(What to work on):
Write out every line below again exactly as it stands, skipping each image.

(Data provided):
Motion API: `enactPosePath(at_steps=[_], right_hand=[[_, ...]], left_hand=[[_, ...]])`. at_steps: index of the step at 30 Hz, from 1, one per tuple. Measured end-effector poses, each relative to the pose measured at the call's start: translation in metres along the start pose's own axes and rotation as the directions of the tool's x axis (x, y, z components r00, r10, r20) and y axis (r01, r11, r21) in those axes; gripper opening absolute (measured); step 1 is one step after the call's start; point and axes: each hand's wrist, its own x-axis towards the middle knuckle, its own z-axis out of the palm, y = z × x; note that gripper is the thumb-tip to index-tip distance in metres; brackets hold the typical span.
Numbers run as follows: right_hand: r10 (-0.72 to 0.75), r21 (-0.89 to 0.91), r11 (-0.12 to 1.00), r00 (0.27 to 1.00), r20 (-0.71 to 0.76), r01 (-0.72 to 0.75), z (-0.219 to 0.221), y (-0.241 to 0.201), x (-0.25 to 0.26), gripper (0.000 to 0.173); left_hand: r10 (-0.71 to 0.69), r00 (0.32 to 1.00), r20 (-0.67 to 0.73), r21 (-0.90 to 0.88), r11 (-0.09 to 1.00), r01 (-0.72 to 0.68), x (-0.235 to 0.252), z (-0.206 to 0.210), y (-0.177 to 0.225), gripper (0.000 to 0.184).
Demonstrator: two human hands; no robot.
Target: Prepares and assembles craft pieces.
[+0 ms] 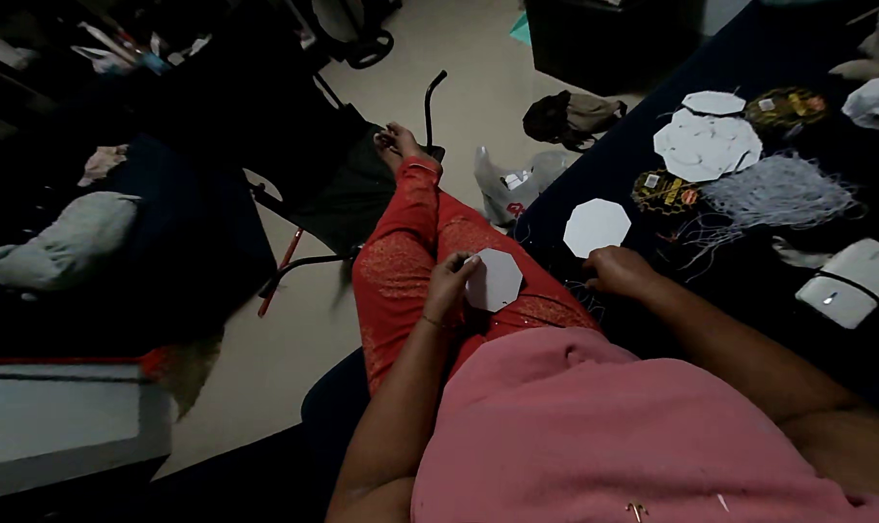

(Solution to the problem):
Motion API: `enactPosePath(at_steps=[_], right_hand=[[_, ...]], left_hand=[[_, ...]])`. at_steps: index of the step at 30 Hz, from 1, one per tuple. Measured end-effector poses, each relative to the pose measured at the call's start: translation in metres along the start pose's own axes and rotation as the directions of the tool's x axis (x, y, z components r00, r10, r20) and y axis (r01, r11, r21) in those axes; gripper opening absolute (measured); step 1 is one step after the call's start; point and axes: each hand's wrist, its own x-axis towards the middle knuckle, its own z-axis out of the palm, y = z × x; note that gripper is the thumb-tip to index-tip distance in metres; brackets hold the typical span.
Numbers run as follows: right_hand: r10 (-0.72 to 0.75), r21 (-0.89 to 0.91), r11 (-0.12 to 1.00), r00 (0.27 to 1.00), r20 (-0.71 to 0.76), r01 (-0.72 to 0.75), z (-0.219 to 0.221), y (-0.241 to 0.201), x (-0.25 to 0.26), gripper (0.000 to 0.173); left_hand: r10 (-0.71 to 0.69), r00 (0.32 to 1.00), r20 (-0.67 to 0.73), r21 (-0.90 to 0.88), r11 (-0.09 to 1.00), r01 (-0.72 to 0.68), x (-0.235 to 0.252), z (-0.206 to 0.210), y (-0.177 to 0.225), gripper (0.000 to 0.184).
Demonstrator: two human hands; no robot.
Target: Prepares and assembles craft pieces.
[+0 ms] 

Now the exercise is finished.